I or a close family member has recently been diagnosed with a major health condition.
This could be cancer, stroke, HIV, heart attack, alzheimer's or any other surprising and scary healthcare condition. I have to be honest, I don’t know them all, but I’ve been through a few myself (personally and with family members). This can be a scary time, with many questions and concerns. It will be a whirlwind of appointments, integrating new information, and impacts to your daily routine and future plans. It is important to stay grounded and identify coping skills to find your new path forward. I would be honored to support you and your family through this time.
I'm dealing with issues related to intimacy and sex.
Talking about sex is often difficult but you may be surprised what a relief it can be to discuss with someone who is nonjudgmental, supportive and celebratory towards helping you define what sexual liberation means for you!
I've had the pleasure to teach sexuality education for several years to a variety of audiences across all age groups.

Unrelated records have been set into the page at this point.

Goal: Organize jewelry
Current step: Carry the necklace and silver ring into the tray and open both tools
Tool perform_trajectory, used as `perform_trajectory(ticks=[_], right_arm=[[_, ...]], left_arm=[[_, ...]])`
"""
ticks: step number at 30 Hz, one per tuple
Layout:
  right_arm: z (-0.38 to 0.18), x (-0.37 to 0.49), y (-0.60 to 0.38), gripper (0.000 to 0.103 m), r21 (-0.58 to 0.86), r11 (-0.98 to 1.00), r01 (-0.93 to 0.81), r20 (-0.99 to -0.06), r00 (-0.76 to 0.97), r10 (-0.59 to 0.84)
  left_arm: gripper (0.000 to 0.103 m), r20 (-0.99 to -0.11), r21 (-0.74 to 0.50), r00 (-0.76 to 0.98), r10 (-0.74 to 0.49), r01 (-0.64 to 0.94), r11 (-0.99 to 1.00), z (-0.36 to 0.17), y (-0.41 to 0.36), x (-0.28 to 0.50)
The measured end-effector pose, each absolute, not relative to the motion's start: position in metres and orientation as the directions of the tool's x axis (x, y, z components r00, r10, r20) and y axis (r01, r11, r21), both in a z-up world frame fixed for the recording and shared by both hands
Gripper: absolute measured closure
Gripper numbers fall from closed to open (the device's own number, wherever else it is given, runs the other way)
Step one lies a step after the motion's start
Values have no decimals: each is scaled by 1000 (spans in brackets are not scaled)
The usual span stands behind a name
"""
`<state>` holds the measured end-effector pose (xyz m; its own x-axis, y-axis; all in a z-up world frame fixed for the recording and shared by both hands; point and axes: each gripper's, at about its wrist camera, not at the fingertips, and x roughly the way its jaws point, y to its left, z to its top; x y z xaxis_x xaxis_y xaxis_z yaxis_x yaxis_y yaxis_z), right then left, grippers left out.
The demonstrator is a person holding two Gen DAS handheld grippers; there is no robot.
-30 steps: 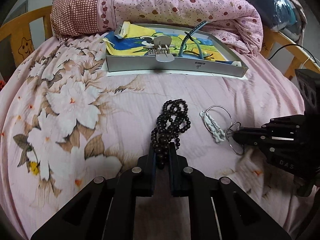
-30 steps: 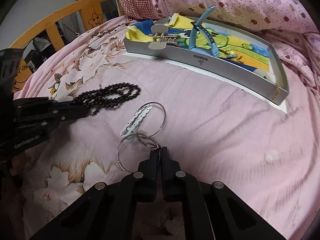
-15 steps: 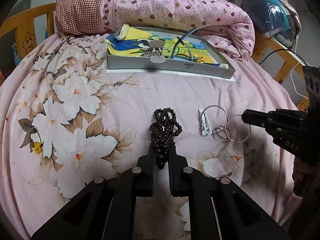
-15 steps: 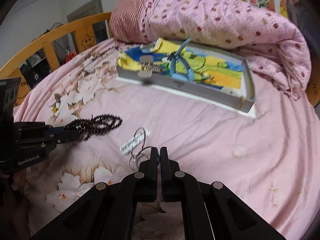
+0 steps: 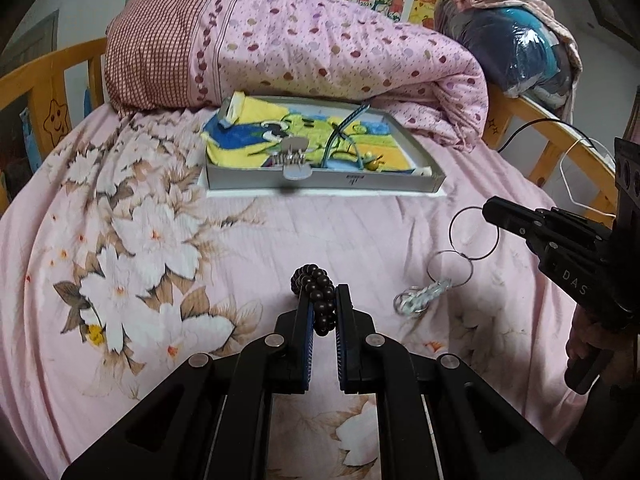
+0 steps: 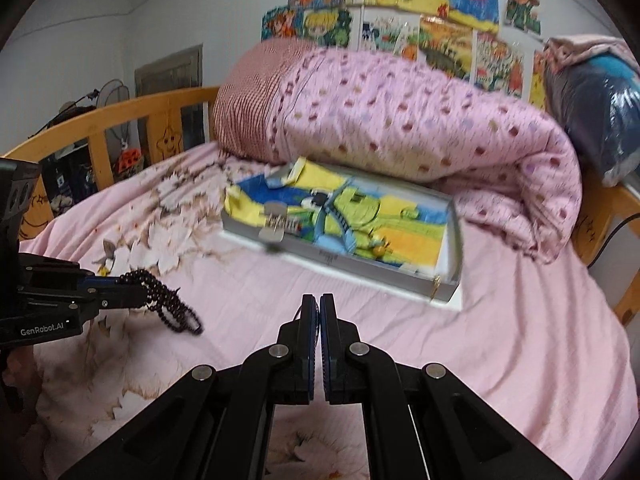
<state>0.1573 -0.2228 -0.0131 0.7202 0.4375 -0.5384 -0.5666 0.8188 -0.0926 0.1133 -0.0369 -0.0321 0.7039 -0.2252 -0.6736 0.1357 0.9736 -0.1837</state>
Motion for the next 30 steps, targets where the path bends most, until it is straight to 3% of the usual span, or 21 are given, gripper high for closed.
perform_trajectory(ticks=[16, 22, 30], right_arm=[[12, 179, -232, 100, -104, 857, -505, -403, 809, 428], [21, 219, -244, 100, -28, 889, -457, -338, 841, 422], [19, 273, -266, 100, 51, 907, -418, -318, 854, 411]], left_arm=[[96, -623, -164, 730, -281, 229, 959, 3, -47, 144], [96, -603, -149, 738, -303, 269, 952, 20, -54, 175], [96, -579, -125, 746, -329, 317, 940, 39, -76, 237]])
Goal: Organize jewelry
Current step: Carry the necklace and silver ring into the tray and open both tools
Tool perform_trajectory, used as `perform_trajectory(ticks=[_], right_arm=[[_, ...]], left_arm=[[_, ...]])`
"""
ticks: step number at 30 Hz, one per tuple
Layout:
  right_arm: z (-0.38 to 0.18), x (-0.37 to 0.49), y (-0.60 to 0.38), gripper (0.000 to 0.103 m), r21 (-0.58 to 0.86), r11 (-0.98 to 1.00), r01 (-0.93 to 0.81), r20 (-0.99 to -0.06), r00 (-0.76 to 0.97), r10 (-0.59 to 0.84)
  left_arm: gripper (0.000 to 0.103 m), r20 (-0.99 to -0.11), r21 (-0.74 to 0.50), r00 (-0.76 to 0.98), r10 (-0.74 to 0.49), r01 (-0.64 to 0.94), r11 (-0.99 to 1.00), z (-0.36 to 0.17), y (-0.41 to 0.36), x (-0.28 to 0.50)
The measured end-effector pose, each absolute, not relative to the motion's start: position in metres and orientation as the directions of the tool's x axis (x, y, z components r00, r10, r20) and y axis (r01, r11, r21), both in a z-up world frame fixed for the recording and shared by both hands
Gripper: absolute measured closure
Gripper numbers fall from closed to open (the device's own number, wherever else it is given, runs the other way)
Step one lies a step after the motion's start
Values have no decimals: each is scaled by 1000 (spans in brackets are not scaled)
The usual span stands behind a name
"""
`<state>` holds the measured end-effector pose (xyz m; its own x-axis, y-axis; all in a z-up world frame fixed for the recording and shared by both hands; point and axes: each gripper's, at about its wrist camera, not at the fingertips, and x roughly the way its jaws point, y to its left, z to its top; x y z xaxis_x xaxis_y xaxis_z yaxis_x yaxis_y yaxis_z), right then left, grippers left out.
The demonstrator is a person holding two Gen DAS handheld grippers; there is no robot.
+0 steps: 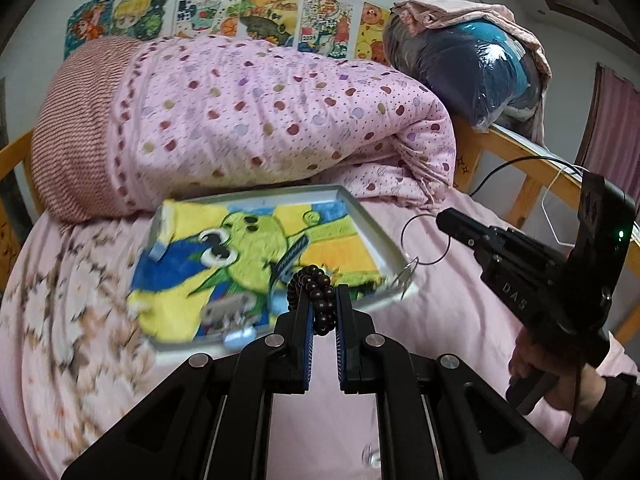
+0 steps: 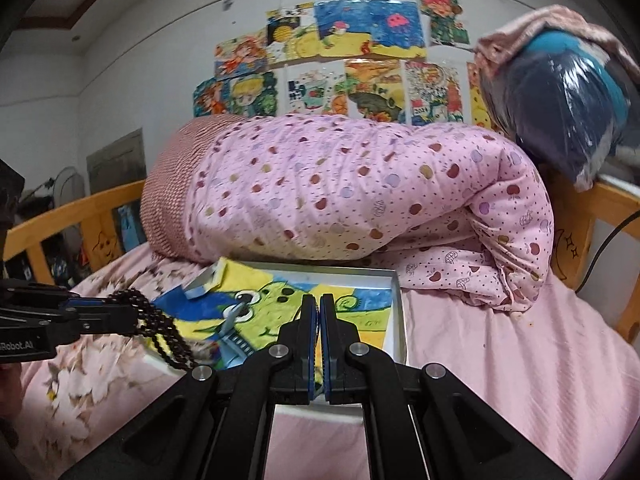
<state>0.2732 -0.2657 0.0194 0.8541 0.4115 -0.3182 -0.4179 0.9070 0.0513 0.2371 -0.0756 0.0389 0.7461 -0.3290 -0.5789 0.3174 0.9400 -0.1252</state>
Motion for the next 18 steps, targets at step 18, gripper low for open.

Unfortunately, many adults and adolescents have not obtained medically-accurate, age-appropriate, comprehensive sexuality education we all deserve and need to live healthy, happy lives across the lifespan.
Perhaps you are dealing with functional/performance/physiological issues, desire/arousal/willingness to engage in sex or intimacy, educating yourself and partner(s) about different relationship structures, or changes in arousal across the lifespan - I would be honored to help support you through these concerns.
Part of my training included several AASECT certified workshops and a consultation group (however, I am not an AASECT certified sex therapist). I often use various books, worksheets and activities to help individuals and couples explore their unique concerns related to sexuality, sexual behaviors and desires.